Allo stesso modo, alcuni esercizi indicati per questi pazienti non sono così promettenti come ci si aspetterebbe, mantenendo così le difficoltà del sonno, ed i problemi che questo comporta per chiunque, ma ora aggravati dal Parkinson, ma i disturbi del sonno causati dal Parkinson possono essere superati?

Questo è proprio quanto si è cercato di scoprire con un’indagine congiunta svolta dall’Ospedale “S. Isidoro”; la Fondazione IRCCS S. Maugeri, Ospedale “Le Terrazze”; l’Ospedale Moriggia Pelascini, l’Istituto di Perfezionamento Clinico (Italia); e il JFK Johnson Rehabilitation Institute; insieme al Center for Movement Disorders della City University di New York (USA) [20].

Hanno partecipato allo studio 138 pazienti con un’età media di 69 anni, di cui 77 donne. I partecipanti sono stati divisi in due gruppi, il primo con 89 pazienti, che hanno ricevuto congiuntamente cure farmacologiche e allenamento fisico, e l’altro, con 49 partecipanti, che hanno ricevuto solo cure farmacologiche. Tutti sono stati esaminati per verificare la loro diagnosi, attraverso la scala dei sintomi del Morbo di Parkinson denominata Hoehn and Yahr Scale [10] ed il Mini-Mental State [12].

Dopo 28 giorni, tutti i partecipanti sono stati riesaminati per vedere se c’erano effetti differenziali tra i due gruppi, questa volta utilizzando la scala standardizzata chiamata Unified Parkinson’s Disease Rating Scale [17].

I risultati mostrano miglioramenti significativi nel trattamento congiunto tra il trattamento farmacologico e gli esercizi studiati per questo scopo, producendo una diminuzione dei disturbi del sonno, d’altra parte non sono state riscontrate differenze nel gruppo di controllo che ha ricevuto solo un trattamento farmacologico per trattare i problemi del sonno associati.
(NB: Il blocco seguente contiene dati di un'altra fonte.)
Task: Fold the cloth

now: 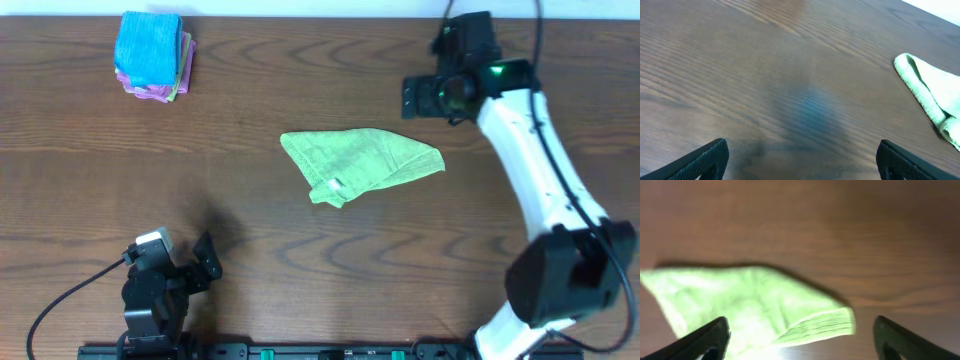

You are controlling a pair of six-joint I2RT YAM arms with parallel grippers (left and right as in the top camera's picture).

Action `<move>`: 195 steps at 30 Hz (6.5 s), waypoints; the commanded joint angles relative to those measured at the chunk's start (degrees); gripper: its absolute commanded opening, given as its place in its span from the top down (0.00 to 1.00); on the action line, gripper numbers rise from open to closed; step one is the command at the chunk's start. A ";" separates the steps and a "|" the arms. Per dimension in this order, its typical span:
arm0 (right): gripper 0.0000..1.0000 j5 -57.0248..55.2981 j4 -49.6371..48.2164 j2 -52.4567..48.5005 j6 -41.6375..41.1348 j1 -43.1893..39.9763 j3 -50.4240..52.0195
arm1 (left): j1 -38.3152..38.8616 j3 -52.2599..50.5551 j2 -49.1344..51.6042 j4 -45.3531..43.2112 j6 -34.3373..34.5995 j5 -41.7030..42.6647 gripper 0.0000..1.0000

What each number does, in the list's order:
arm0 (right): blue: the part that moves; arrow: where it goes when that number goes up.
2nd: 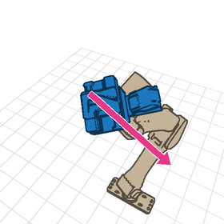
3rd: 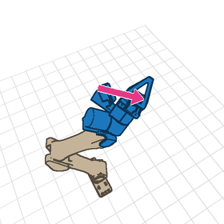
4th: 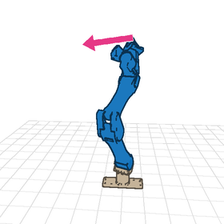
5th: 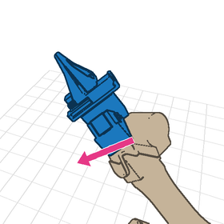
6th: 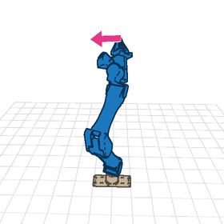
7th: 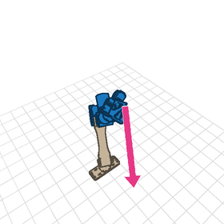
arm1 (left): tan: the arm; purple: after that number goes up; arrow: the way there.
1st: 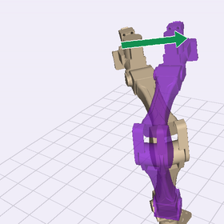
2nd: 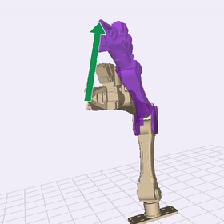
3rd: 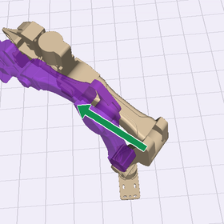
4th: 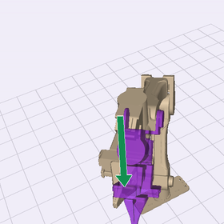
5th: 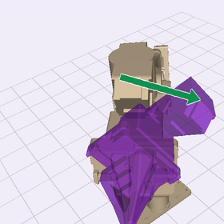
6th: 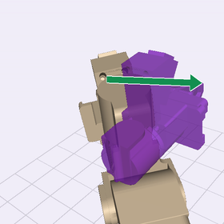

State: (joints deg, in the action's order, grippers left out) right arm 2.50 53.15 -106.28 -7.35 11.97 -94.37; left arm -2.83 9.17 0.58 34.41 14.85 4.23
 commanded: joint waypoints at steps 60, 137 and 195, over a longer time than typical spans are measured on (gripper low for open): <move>0.71 -6.78 -16.15 -2.21 24.17 27.02 26.95 | 0.24 -0.33 -0.33 -0.15 0.17 -0.61 0.05; 0.63 -3.58 -39.06 -11.76 14.27 3.32 17.33 | 0.24 -0.35 -0.33 -0.15 0.17 -0.61 0.05; 0.98 4.31 12.44 49.72 -1.49 9.90 32.24 | 0.24 -0.17 -0.33 -1.77 32.61 22.71 0.05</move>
State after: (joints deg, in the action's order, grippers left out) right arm 4.27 65.82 -60.18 -5.74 21.41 -63.59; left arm -2.83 9.41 0.58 32.91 35.62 18.94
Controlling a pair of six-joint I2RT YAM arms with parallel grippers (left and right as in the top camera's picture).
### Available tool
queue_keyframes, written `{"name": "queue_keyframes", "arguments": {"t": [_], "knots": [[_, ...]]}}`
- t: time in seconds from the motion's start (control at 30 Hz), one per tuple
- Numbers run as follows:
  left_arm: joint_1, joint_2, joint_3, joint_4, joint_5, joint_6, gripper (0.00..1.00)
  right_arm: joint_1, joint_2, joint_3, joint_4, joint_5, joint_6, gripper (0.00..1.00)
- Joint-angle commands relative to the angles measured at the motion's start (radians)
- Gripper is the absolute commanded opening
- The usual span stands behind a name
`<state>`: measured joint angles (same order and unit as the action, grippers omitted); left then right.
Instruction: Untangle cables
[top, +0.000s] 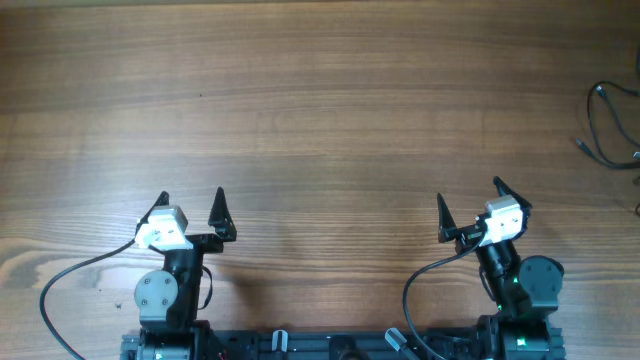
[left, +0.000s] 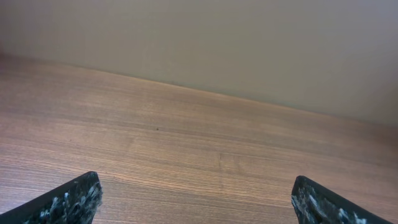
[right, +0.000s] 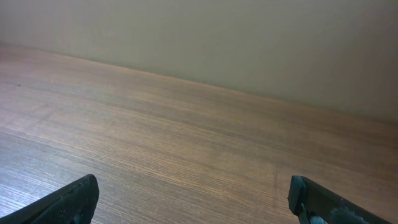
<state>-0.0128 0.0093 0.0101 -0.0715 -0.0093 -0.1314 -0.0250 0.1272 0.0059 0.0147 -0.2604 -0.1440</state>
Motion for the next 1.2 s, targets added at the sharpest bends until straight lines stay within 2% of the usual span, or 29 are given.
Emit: {"name": "queue_keyframes", "arguments": {"t": [0.0,0.5,0.97,1.17], "knots": [[0.006,-0.005,-0.004,-0.003,0.012,0.023,1.00,0.005,0.009,0.001,0.002,0.013,-0.014,1.00],[0.006,-0.005,-0.004,-0.003,0.012,0.023,1.00,0.005,0.002,0.001,0.002,0.013,-0.014,1.00],[0.006,-0.005,-0.004,-0.003,0.012,0.023,1.00,0.005,-0.123,0.001,0.002,0.013,-0.014,1.00],[0.006,-0.005,-0.004,-0.003,0.012,0.023,1.00,0.005,-0.124,0.001,0.002,0.039,-0.047,1.00]]}}
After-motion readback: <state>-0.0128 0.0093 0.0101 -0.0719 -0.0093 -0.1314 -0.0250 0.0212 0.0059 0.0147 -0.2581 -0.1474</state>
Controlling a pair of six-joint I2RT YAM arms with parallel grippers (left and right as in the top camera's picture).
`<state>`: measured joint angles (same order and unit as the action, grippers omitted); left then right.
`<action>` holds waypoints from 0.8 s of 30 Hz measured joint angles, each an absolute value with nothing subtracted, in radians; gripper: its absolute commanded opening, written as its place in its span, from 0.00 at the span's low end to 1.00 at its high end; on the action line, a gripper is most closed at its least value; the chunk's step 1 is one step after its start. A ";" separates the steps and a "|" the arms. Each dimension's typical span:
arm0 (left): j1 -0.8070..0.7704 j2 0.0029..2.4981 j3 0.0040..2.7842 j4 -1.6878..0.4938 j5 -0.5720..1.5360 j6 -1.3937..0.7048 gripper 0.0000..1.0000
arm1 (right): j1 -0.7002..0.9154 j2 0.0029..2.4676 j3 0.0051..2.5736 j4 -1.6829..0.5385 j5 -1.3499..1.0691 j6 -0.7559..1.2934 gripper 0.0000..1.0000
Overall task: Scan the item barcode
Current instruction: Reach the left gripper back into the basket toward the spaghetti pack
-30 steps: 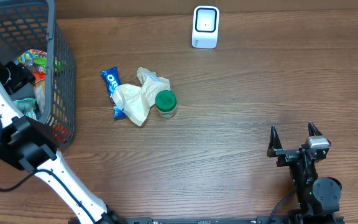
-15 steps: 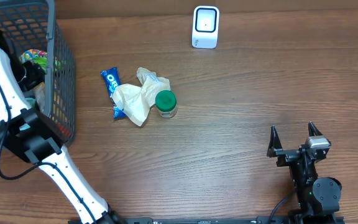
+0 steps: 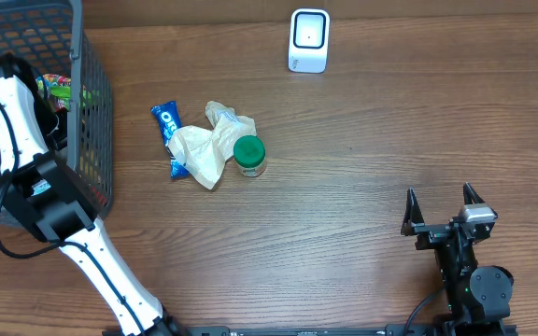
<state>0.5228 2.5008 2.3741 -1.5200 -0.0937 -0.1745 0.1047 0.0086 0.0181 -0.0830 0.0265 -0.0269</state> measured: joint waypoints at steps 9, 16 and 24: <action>0.510 2.501 2.369 -1.507 -0.093 -0.169 0.42 | 0.105 0.009 0.018 -0.083 0.027 -0.027 1.00; 0.510 2.500 2.369 -1.514 -0.101 -0.154 0.04 | 0.105 0.009 0.018 -0.083 0.027 -0.027 1.00; 0.506 2.493 2.371 -1.524 -0.112 -0.146 0.04 | 0.105 0.009 0.018 -0.083 0.026 -0.027 1.00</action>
<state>0.5056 2.4931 2.3711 -1.5242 -0.1120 -0.1459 0.1047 0.0086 0.0181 -0.0834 0.0261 -0.0269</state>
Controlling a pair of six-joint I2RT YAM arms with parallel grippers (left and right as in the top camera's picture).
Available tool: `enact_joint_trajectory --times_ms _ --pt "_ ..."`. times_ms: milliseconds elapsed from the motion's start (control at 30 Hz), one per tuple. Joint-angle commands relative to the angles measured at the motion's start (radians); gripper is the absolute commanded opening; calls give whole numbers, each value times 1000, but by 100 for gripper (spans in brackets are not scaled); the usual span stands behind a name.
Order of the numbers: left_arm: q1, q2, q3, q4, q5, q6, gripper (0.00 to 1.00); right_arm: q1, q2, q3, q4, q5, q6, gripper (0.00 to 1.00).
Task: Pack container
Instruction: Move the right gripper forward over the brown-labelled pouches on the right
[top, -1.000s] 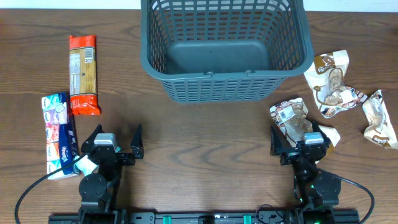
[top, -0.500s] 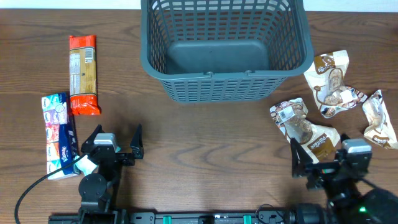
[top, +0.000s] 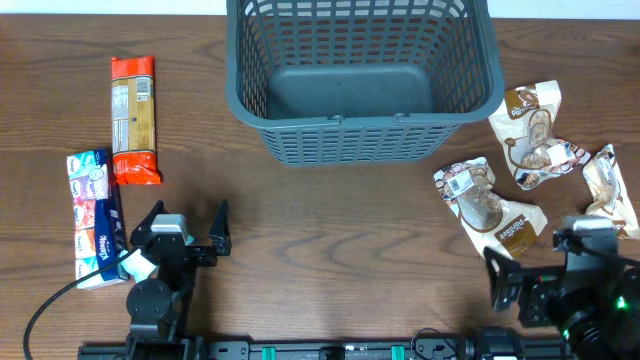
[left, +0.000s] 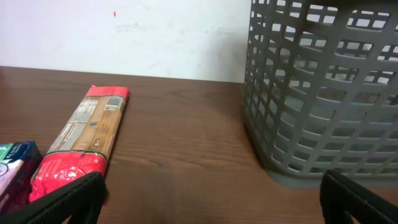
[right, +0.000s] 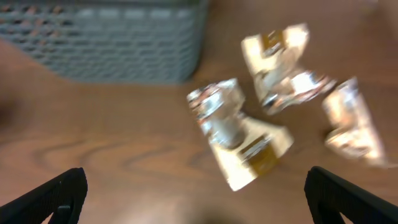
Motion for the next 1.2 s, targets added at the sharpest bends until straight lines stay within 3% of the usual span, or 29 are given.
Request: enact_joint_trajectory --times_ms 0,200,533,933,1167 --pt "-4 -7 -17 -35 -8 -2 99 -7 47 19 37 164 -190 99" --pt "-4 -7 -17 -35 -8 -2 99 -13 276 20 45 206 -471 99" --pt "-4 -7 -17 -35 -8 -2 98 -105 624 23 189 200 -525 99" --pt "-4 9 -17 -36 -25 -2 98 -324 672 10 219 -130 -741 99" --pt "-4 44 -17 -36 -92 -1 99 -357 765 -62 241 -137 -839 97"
Tra i limiti dello studio c’è il non avere un terzo gruppo di ricerca, che riceve esclusivamente esercizio fisico, per verificare se si producono o meno gli effetti positivi desiderati.

Allo stesso modo, effettuare un’unica valutazione a 28 giorni non garantisce che gli effetti positivi sul miglioramento dei disturbi del sonno si manterranno nel tempo, quindi sarebbero necessarie valutazioni successive per verificarlo.

Sintomi non motori del Morbo di Parkinson

Il Morbo di Parkinson è una malattia causata dalla degenerazione delle cellule nervose (neuroni) nel cervello. Questa malattia si presenta generalmente con disturbi del movimento come tremori, rigidità, bradicinesia e instabilità nella postura del corpo, ma possono verificarsi anche sintomi non motori, che possono precedere i sintomi classici. Questo potrebbe essere un segno precoce del Parkinson.